#### What is required:
From the entries that follow, gather each line holding the word "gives".

Stored data entries
========

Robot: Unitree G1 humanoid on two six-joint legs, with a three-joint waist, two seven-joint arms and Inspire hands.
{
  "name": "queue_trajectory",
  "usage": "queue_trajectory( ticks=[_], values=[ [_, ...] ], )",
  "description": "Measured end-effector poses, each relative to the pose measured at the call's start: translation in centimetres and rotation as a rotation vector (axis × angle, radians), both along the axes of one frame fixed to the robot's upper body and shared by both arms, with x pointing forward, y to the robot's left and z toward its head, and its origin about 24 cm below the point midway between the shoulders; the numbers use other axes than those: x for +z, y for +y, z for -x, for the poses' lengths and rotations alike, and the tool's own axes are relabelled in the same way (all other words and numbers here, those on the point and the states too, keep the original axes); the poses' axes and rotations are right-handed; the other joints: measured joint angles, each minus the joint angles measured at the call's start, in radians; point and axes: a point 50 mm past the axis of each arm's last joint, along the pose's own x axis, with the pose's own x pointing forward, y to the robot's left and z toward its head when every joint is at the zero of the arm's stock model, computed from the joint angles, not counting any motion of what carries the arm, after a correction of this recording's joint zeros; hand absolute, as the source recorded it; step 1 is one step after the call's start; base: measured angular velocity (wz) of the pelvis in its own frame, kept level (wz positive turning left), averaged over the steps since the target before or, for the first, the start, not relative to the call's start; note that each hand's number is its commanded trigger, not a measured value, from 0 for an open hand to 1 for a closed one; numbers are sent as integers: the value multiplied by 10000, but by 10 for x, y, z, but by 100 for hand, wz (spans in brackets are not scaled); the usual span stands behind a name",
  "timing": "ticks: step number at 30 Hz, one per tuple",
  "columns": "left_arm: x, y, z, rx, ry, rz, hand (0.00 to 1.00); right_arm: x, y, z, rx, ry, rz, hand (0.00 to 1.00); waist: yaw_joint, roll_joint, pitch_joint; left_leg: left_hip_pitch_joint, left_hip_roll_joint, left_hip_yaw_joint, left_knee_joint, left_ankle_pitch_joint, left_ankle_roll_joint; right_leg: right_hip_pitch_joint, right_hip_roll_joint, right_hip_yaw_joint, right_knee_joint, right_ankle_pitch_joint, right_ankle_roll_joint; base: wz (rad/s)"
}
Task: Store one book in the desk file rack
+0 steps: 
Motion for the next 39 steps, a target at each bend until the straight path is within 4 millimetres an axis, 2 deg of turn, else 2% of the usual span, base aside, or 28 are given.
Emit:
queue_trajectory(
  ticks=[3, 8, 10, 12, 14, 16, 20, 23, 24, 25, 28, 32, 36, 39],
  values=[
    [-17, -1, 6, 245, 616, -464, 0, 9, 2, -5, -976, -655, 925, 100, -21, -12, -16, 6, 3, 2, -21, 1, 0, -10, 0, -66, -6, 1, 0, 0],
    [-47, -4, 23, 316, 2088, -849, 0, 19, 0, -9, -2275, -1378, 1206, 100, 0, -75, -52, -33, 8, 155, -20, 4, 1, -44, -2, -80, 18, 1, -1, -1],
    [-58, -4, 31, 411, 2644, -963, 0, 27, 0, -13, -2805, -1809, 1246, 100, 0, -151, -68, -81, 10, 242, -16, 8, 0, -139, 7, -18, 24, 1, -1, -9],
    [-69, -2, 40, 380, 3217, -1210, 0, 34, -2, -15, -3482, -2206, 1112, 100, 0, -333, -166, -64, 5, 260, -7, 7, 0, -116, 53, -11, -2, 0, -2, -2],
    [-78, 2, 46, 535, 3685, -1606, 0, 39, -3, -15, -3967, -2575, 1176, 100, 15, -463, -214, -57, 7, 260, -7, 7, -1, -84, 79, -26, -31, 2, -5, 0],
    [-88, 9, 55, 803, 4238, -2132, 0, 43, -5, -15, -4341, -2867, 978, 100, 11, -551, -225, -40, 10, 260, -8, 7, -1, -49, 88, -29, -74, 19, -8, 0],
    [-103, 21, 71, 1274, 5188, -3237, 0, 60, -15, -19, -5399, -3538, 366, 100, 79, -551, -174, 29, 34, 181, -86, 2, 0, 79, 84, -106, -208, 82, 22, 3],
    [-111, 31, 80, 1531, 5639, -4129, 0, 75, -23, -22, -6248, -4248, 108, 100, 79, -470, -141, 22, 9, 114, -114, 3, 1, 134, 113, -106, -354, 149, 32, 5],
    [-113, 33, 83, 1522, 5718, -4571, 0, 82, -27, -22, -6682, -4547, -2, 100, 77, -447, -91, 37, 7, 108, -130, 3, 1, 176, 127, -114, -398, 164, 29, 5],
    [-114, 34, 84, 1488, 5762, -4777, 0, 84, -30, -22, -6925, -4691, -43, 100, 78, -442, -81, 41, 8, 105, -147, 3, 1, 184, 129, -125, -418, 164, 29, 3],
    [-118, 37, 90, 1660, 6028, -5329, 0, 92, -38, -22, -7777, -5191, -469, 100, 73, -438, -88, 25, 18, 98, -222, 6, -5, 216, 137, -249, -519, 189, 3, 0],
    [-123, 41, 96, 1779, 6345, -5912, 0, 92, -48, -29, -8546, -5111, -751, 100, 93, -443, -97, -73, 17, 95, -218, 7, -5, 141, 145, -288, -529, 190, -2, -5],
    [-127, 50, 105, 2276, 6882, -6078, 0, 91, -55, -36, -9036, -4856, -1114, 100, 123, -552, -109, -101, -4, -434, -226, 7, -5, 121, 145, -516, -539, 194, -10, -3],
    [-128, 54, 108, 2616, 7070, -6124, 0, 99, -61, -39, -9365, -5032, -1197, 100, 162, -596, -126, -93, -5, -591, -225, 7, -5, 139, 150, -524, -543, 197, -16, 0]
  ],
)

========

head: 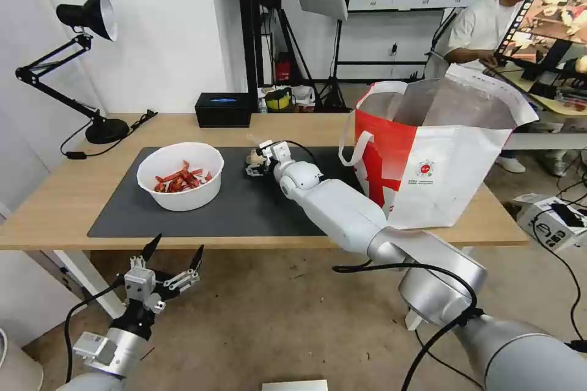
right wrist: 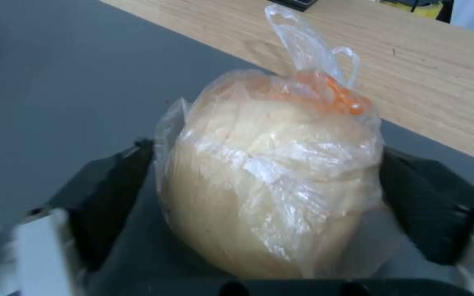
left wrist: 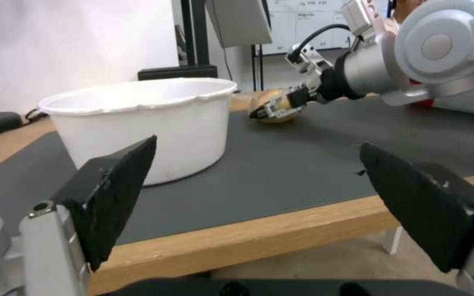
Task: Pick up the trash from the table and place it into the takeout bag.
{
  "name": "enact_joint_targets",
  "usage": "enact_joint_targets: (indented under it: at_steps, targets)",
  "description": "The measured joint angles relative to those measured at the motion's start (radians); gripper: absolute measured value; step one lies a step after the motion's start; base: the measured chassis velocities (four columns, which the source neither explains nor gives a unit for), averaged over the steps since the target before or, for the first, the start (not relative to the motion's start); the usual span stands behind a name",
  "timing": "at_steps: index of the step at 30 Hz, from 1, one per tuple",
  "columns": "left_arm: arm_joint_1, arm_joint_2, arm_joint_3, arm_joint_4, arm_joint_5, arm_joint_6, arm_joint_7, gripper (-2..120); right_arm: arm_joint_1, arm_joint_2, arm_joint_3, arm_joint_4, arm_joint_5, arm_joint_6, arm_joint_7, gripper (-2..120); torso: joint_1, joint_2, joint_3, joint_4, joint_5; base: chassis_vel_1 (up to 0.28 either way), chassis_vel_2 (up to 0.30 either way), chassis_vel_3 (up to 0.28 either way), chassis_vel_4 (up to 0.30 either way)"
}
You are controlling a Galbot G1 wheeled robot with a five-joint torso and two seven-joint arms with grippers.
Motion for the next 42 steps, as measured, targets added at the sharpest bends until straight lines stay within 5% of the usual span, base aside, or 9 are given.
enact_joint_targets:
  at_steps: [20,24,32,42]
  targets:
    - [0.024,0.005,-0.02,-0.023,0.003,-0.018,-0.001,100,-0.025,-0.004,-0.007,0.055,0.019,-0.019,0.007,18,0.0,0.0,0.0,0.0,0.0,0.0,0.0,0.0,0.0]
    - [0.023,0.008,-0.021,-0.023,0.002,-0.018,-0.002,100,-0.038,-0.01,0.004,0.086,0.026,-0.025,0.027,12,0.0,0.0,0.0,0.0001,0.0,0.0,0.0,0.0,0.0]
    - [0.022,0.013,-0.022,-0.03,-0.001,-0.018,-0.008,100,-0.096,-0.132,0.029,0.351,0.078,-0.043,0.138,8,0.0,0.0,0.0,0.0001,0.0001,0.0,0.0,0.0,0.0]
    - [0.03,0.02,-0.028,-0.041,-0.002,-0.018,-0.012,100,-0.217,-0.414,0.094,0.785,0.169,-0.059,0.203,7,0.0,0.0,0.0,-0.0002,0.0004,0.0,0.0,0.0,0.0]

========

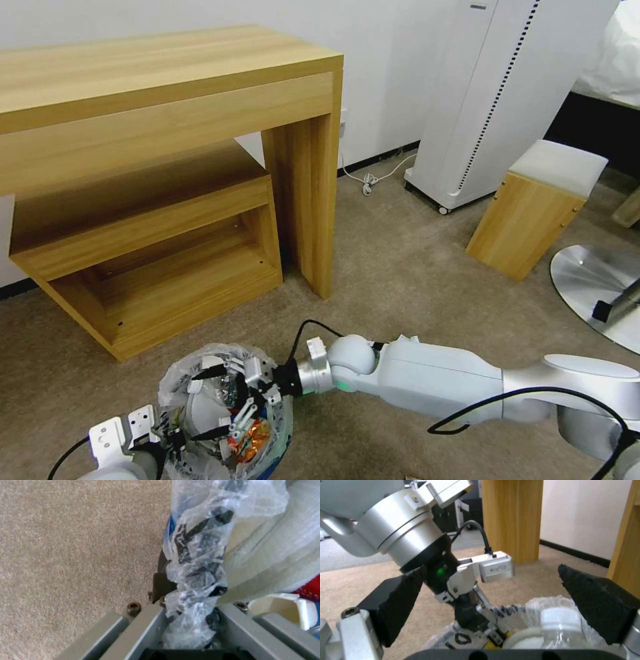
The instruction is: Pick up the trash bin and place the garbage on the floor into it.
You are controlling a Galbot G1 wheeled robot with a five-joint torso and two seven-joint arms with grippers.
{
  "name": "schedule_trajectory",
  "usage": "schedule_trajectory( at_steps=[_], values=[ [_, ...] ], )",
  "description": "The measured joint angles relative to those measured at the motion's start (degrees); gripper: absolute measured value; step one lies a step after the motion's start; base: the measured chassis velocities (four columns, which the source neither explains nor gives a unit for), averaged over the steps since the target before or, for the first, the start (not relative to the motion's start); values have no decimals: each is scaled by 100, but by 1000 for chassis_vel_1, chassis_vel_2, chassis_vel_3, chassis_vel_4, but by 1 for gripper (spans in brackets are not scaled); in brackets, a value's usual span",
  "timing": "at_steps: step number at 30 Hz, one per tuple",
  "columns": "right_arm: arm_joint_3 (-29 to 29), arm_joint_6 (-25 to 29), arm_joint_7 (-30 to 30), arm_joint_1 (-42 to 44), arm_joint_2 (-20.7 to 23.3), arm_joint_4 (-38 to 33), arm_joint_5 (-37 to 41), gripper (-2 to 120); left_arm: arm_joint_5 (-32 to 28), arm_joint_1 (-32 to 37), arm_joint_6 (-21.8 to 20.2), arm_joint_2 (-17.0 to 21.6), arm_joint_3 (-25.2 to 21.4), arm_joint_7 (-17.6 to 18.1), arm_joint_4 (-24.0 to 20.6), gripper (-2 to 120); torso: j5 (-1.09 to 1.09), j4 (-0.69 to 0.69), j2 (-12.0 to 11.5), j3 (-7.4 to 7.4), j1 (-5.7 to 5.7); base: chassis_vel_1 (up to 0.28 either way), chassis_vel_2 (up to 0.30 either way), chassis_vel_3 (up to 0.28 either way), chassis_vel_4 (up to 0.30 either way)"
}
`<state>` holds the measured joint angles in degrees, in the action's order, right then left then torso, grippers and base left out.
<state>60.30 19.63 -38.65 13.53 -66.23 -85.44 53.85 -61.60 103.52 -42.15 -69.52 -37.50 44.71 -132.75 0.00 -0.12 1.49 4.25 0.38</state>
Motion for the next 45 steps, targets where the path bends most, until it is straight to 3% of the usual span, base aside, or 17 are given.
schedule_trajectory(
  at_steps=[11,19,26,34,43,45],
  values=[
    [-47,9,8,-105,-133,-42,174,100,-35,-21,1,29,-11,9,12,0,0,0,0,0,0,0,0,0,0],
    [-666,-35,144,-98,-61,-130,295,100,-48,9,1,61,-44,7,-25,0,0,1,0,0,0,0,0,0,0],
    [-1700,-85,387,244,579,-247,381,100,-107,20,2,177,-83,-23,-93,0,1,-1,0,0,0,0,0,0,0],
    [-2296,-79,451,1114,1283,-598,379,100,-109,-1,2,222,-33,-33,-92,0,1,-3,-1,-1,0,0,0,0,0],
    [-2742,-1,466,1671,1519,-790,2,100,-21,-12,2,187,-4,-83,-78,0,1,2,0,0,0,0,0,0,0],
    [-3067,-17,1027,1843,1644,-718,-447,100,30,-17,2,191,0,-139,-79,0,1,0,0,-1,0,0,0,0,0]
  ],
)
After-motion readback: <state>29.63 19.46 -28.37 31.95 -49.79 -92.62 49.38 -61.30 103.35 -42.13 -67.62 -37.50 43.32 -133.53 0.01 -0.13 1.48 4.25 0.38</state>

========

#### Response to this task:
  "description": "The measured joint angles relative to those measured at the motion's start (radians); gripper: absolute measured value; step one lies a step after the motion's start; base: the measured chassis velocities (four columns, which the source neither explains nor gives a unit for), averaged over the steps since the target before or, for the first, the start (not relative to the motion's start); the usual span stands behind a name",
  "description": "The measured joint angles relative to those measured at the motion's start (degrees); gripper: absolute measured value; step one lies a step after the motion's start; base: the measured chassis velocities (four columns, which the source neither explains nor gives a unit for), averaged over the steps since the target before or, for the first, the start (not relative to the motion's start); values have no decimals: each is scaled by 100, but by 1000 for chassis_vel_1, chassis_vel_2, chassis_vel_3, chassis_vel_4, but by 1 for gripper (spans in brackets are not scaled); in brackets, a value's usual span",

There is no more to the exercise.